The Freedom 39, also called the Freedom 39 Express, is an American sailboat that was designed by Ron Holland and Gary Hoyt as a cruiser and first built in 1983.

The Freedom 39 was introduced at the same time as the related Freedom 39 PH design, a boat with a similar hull, but a schooner rig and a pilothouse.

==Production==
The boat was built by Tillotson Pearson in the United States for Freedom Yachts, starting in 1983.

==Design==
The Freedom 39 is a recreational keelboat, built predominantly of fiberglass, with wooden trim. It is a cat-rigged ketch, with carbon-fiber conventional booms and two free-standing carbon-fiber masts.

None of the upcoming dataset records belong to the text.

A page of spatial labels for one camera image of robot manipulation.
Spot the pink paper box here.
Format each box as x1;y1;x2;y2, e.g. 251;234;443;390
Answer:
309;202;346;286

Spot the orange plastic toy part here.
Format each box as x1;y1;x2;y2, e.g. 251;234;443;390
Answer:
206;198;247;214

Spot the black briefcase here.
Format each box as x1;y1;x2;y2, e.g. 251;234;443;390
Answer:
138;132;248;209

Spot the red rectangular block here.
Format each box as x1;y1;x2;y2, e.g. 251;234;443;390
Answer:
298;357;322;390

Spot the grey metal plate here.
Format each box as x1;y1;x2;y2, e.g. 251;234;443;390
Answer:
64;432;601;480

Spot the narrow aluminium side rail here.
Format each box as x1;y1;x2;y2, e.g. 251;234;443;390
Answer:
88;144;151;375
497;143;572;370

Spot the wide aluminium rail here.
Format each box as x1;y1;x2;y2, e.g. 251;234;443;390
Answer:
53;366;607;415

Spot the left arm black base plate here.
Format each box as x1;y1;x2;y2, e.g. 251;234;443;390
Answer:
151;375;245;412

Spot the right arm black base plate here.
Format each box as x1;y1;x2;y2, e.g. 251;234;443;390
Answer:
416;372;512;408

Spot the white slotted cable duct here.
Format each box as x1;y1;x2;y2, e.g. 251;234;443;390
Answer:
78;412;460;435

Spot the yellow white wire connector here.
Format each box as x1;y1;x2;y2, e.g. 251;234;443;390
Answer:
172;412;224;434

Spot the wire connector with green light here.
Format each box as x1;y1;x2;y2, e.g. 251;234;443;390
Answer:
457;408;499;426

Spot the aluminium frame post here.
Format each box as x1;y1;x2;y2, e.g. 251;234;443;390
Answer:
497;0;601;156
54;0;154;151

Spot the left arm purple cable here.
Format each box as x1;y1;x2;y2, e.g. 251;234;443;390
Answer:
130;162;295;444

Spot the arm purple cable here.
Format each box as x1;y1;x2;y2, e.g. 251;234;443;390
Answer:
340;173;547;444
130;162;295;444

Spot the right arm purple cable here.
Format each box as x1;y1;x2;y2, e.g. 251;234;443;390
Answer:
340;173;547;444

It has an aft cockpit and features a raked stem, a slightly reverse transom, a skeg-mounted rudder controlled by a wheel and a fixed fin keel. The design displaces 18500 lb and carries 5300 lb of lead ballast.

The boat has a draft of 5.50 ft with the standard keel fitted.

The boat is fitted with a British Perkins Engines 4-108 50 hp for docking and maneuvering. The fuel tank holds 80 u.s.gal and the fresh water tank has a capacity of 130 u.s.gal.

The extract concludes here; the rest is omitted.